Ambrose Lincoln and the Dead Man
July 10, 2017
Caleb Pirtle III
They were seldom apart, he and the dead man. They had never spoken. Their eyes had not yet met. Death was the only thing they had in common.
Same old story.
Same old feeling.
The story’s over.
The feeling isn’t.
I don’t miss writing.
I miss telling the story.
The Muse wandered up as I was writing the final sentence of the final paragraph for Night Side of Dark, which is unusual for me. Most of my paragraphs don’t have more than one sentence.
“Did Lincoln make it out alive?” the Muse asked.
He was talking about the strange man who occupies most of my novels, Ambrose Lincoln.
Maybe he’s even demented.
I’m afraid to get close enough to him to find out.
Lincoln’s mind is a vacant landscape.
The government erased it with electrodes and shock treatments.
The government changed him. They may have ruined him.
But still they send him into war-torn Europe to do things that no one talks about, not in public anyway.
Lincoln is secret.
His life is secret.
His mission is secret.
And when it’s over, the government sends him to an out-of-way little hospital that doesn’t exist in an out-of-the-way little town that doesn’t exist and removes what’s left of his mind again.
Who Lincoln was no longer exists either.
He’s a dangerous man and doesn’t know why.
“How many novels have you written about Lincoln?” The Muse asks.
“Three,” I tell him.
“Planning to write another one?”
“But now you’ve changed your mind.”
“Lincoln wants me to go along with him to Mexico?”
“He’s searching for a religious artifact that can forever change the face of Christianity.”
“What’s the relic?”
“Don’t know,” I say. “Lincoln hasn’t found it yet.”
“So the novel has a religious overtone?” the Muse says.
“Most Ambrose Lincoln novels do.”
“But they’re not Christian novels.”
“I doubt if there’s a Christian in the whole story,” I tell him.
“Does Lincoln get the girl?” the Muse wants to know.
“He’s with a girl.”
“Does he love her?”
“He doesn’t know.”
“Does she love him?”
“She says she does.”
“But you doubt it.”
I shrug. “She planned to kill him,” I say.
“But she didn’t.”
“Well,” the Muse says, “maybe she really loves him.”
“In time of war,” I say, “it’s hard to know what love is.

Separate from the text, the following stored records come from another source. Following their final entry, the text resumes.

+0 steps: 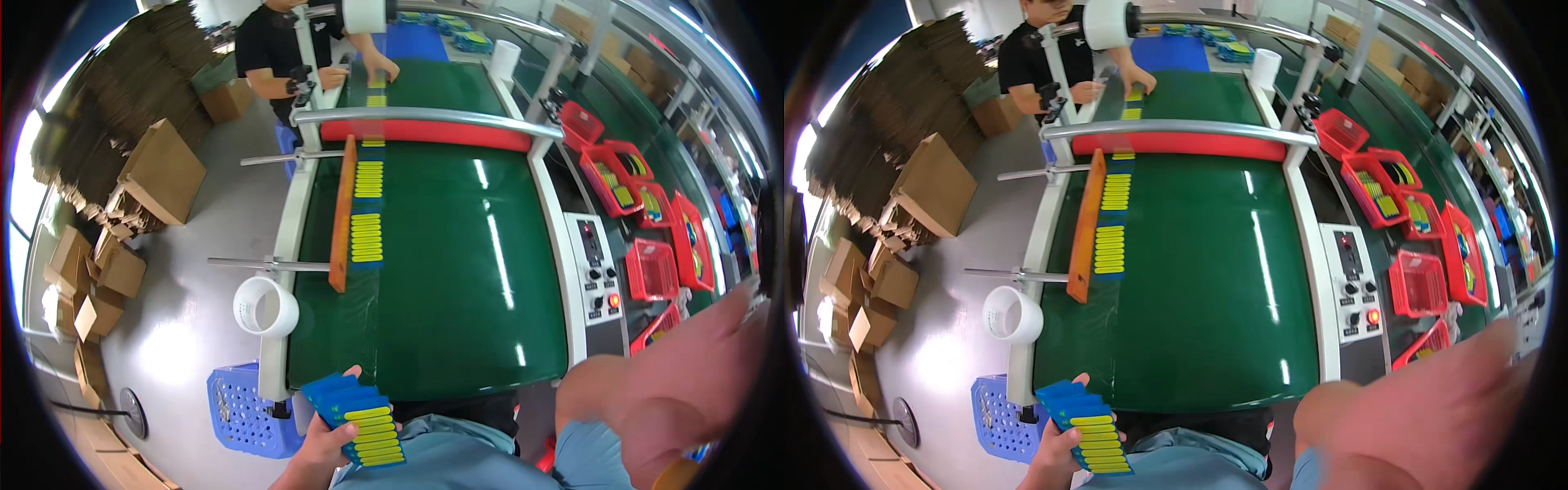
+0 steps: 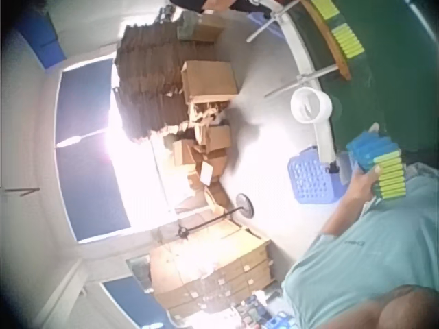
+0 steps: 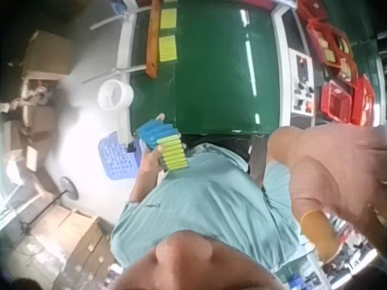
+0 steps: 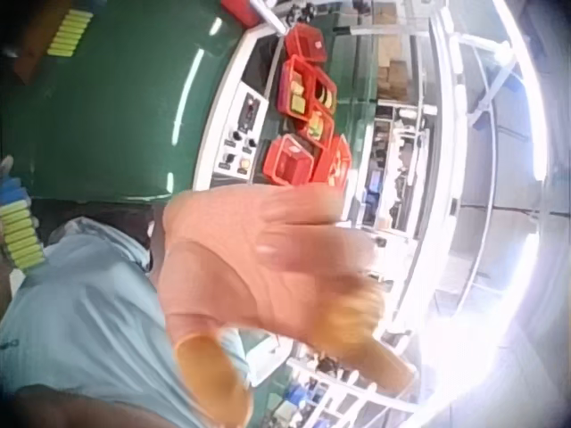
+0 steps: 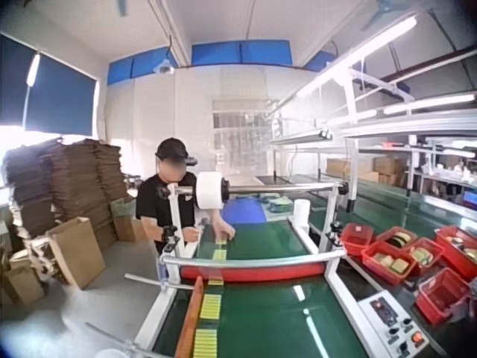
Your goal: The person takes items from a stack, places them one at a time onto a plastic film on a moving conveyor belt, and presses them down by hand.
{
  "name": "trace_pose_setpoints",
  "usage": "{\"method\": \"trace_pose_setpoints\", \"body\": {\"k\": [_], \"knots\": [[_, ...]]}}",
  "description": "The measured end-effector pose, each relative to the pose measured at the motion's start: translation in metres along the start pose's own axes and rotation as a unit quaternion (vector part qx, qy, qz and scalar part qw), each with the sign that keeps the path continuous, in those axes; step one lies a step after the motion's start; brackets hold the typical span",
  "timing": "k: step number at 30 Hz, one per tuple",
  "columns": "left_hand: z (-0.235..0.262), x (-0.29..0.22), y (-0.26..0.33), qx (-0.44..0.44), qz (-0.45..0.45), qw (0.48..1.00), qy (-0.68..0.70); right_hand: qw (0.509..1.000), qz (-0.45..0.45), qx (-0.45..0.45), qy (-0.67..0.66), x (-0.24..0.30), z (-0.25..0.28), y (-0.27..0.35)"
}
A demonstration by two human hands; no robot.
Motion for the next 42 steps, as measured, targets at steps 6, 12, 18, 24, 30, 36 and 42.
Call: {"method": "trace_pose_setpoints", "body": {"k": [6, 12, 18, 24, 30, 36, 42], "knots": [[-0.006, -0.016, -0.03, -0.02, -0.032, 0.999, 0.0, 0.796, -0.524, 0.078, -0.293, -0.051, -0.203, 0.145], [0.01, -0.027, -0.027, -0.02, -0.055, 0.998, 0.016, 0.714, -0.589, 0.134, -0.354, -0.044, -0.255, 0.168], [0.016, -0.045, -0.02, -0.041, -0.065, 0.997, 0.01, 0.713, -0.644, 0.123, -0.248, -0.134, -0.271, 0.195], [0.038, -0.02, -0.013, -0.064, 0.023, 0.997, 0.022, 0.852, -0.456, 0.239, 0.091, -0.174, -0.295, 0.188], [0.049, -0.019, -0.01, -0.053, 0.028, 0.998, 0.022, 0.85, -0.365, 0.331, 0.185, -0.154, -0.299, 0.18], [0.039, -0.025, -0.002, -0.072, -0.034, 0.996, -0.029, 0.877, -0.292, 0.338, 0.176, -0.117, -0.312, 0.186], [0.032, -0.022, -0.003, -0.071, -0.035, 0.997, -0.025, 0.849, -0.317, 0.382, 0.184, -0.126, -0.329, 0.182]]}}
Point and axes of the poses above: each hand's wrist, its own y-axis away from the middle knuckle, its own z-axis out of the back of the hand, x = y × z, the point moved 10 cm from there along -y, towards the middle knuckle, and after that the axes turned 13 degrees about y, right-handed, at the moved point
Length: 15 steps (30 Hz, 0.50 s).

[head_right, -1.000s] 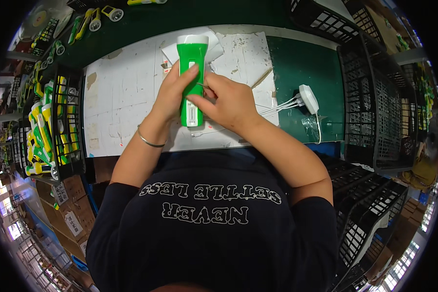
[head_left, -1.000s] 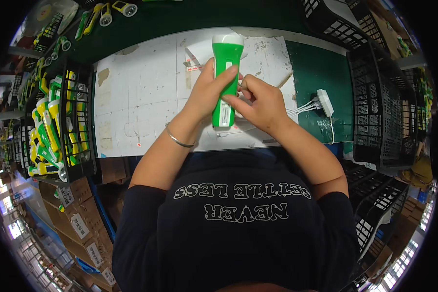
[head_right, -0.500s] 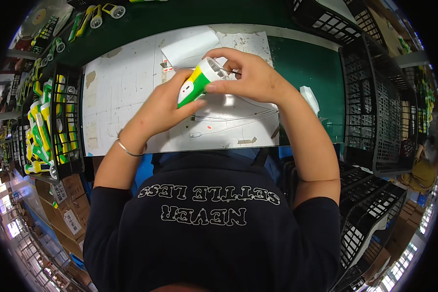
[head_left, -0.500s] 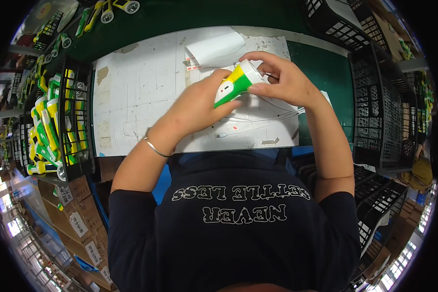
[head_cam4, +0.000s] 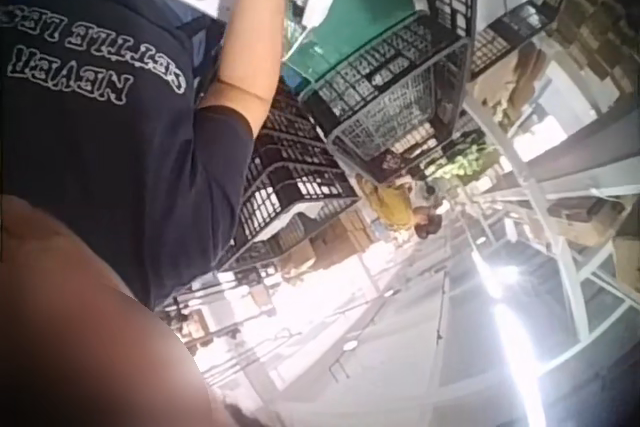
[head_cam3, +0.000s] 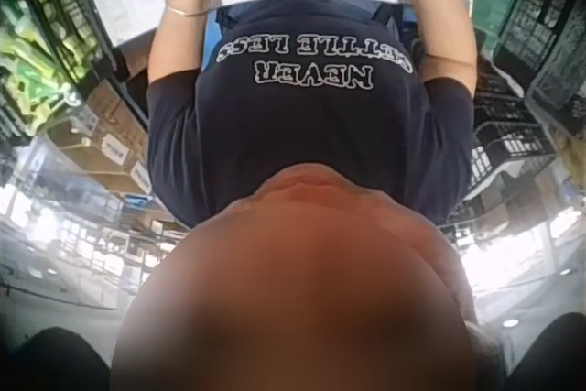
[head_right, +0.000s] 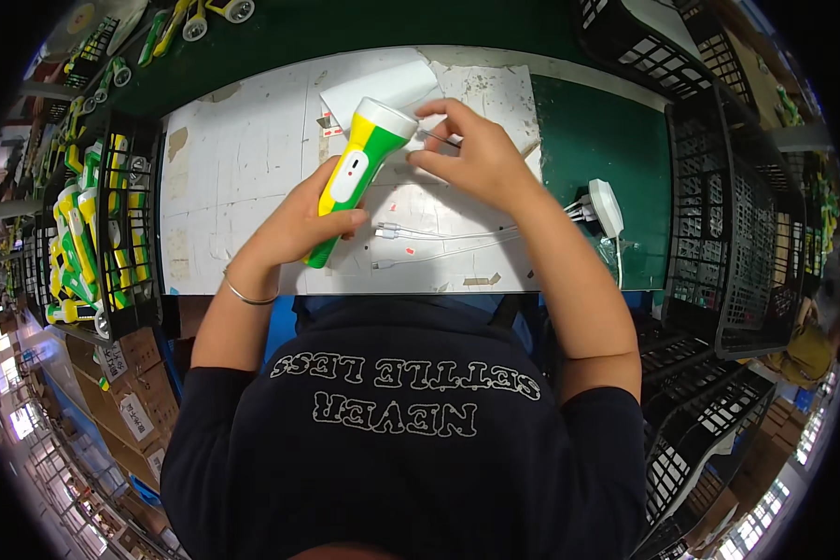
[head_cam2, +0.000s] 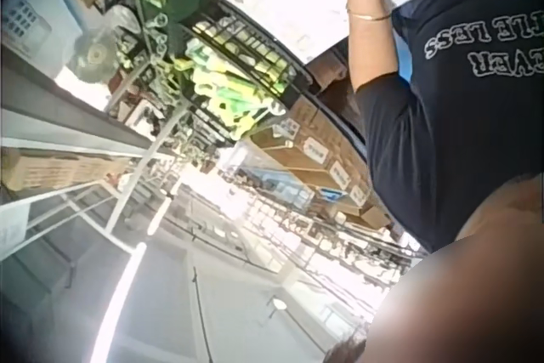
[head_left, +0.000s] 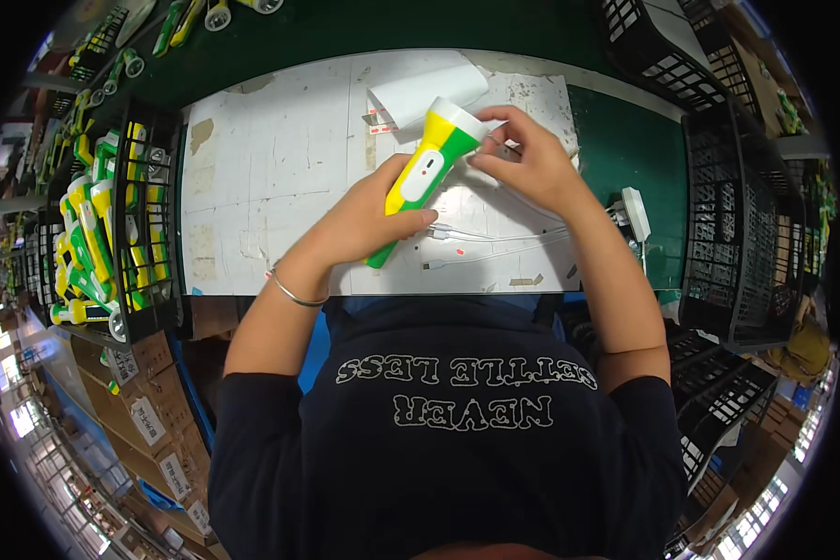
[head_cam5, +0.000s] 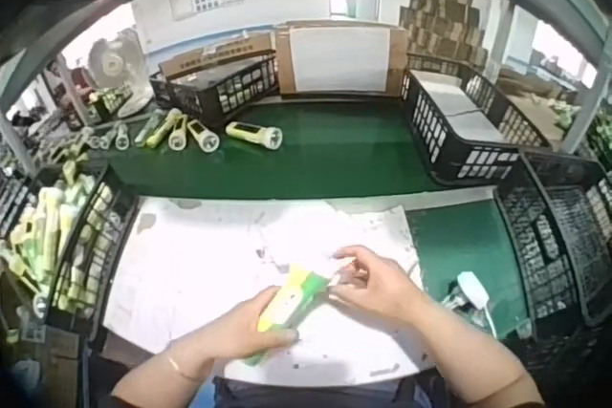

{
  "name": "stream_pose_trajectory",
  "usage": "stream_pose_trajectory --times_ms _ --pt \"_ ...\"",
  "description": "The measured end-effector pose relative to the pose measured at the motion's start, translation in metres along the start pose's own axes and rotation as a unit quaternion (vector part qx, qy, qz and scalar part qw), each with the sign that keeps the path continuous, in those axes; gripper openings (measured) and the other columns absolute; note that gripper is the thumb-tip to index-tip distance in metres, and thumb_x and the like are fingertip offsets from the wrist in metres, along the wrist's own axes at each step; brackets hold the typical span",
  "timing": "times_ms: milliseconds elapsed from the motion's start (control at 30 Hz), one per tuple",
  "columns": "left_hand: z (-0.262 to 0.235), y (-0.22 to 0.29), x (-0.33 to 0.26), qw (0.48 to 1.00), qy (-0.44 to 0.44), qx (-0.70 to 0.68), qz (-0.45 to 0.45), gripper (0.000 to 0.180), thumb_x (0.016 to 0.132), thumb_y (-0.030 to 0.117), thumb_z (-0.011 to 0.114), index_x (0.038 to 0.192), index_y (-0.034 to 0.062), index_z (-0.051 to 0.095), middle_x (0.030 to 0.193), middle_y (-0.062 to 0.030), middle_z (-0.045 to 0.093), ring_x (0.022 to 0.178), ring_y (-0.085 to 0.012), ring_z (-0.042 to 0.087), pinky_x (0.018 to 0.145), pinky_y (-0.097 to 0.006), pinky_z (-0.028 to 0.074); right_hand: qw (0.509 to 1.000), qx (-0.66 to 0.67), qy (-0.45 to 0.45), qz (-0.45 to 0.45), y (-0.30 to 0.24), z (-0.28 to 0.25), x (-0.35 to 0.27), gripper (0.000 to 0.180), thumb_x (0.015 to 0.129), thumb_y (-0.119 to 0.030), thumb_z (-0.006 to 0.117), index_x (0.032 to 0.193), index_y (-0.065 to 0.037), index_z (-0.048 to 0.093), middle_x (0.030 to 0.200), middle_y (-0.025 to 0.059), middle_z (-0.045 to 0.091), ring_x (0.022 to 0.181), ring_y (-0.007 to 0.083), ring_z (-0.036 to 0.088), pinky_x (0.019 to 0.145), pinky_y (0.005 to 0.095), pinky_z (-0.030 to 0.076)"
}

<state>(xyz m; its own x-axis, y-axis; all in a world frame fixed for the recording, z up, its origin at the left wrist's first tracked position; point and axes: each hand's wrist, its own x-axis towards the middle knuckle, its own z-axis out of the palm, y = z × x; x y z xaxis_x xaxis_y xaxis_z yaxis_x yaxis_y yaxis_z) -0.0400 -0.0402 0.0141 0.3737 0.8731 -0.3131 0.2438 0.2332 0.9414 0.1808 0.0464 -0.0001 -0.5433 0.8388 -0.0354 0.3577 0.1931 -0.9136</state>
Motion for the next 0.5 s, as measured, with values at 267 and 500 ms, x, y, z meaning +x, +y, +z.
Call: stream_pose_trajectory --times_ms 267,500 --pt "0.011 0.000 0.006 0.991 0.087 -0.084 -0.064 0.062 0.075 0.021 0.069 0.124 0.0015 0.037 0.096 -0.0104 0.057 0.084 -0.0187 0.058 0.077 -0.030 0.047 0.949 -0.296 0.105 0.002 0.014 0.027 0.005 0.020 0.082 -0.024 0.060 0.087 -0.005 0.060 0.080 0.0076 0.062 0.074 0.0229 0.062 0.065 0.0332 0.048" --pt "0.022 -0.010 0.019 0.982 0.179 0.026 0.046 0.063 0.073 0.022 0.070 0.124 0.0024 0.038 0.106 -0.0149 0.058 0.097 -0.0222 0.057 0.084 -0.032 0.045 0.991 0.130 -0.006 0.038 -0.014 0.011 -0.021 0.016 0.086 -0.014 0.060 0.091 0.001 0.058 0.078 -0.0017 0.057 0.070 0.0030 0.051 0.063 0.0179 0.041"
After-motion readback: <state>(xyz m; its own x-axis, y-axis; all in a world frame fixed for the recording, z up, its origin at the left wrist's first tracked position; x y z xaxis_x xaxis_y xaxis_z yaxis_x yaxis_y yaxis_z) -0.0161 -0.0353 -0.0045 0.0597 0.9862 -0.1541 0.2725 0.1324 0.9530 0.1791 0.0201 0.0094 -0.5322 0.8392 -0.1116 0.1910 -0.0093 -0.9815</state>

You take it where you can find it and hurt when it’s gone, and war almost always takes it away.”
“The second World War.”
“Is Ambrose Lincoln working alone?”
“The dead man’s always with him.”
The Muse raised an eyebrow in surprise.
“What’s the title?” he asks.
“Place of Skulls.”
I had written:
Ambrose Lincoln watched the ragged edges of night paint the streets below and waited for the dead man to step from the shadows. They were never together, he and the dead man.
They were seldom apart.
They had never spoken.
Their eyes had not yet met.
Death was the only thing they had in common.
Often Lincoln had wondered which of them had really survived and which was destined to roam the earth in search of an empty grave.
The air around him was always thick with the acrid smell of gun smoke when the dead man was near. It burned his throat. His chest hurt. He screamed the first time he saw the man whose chest had been torn away with a hollow point slug from a 9mm handgun, his 9mm handgun. The screaming was no longer necessary.
The past held its secrets in a tightly closed fist, and only on rare occasions did the fingers of another time, another place, loosen their grasp long enough to provide faint glimpses of what was, what might have been, and what did or did not happen on the landscape of a man’s faith or his memory.
“I only want to know one thing,” the Muse says.
“Does the book have a happy ending?”
“It was war,” I tell him. “There are no happy endings.”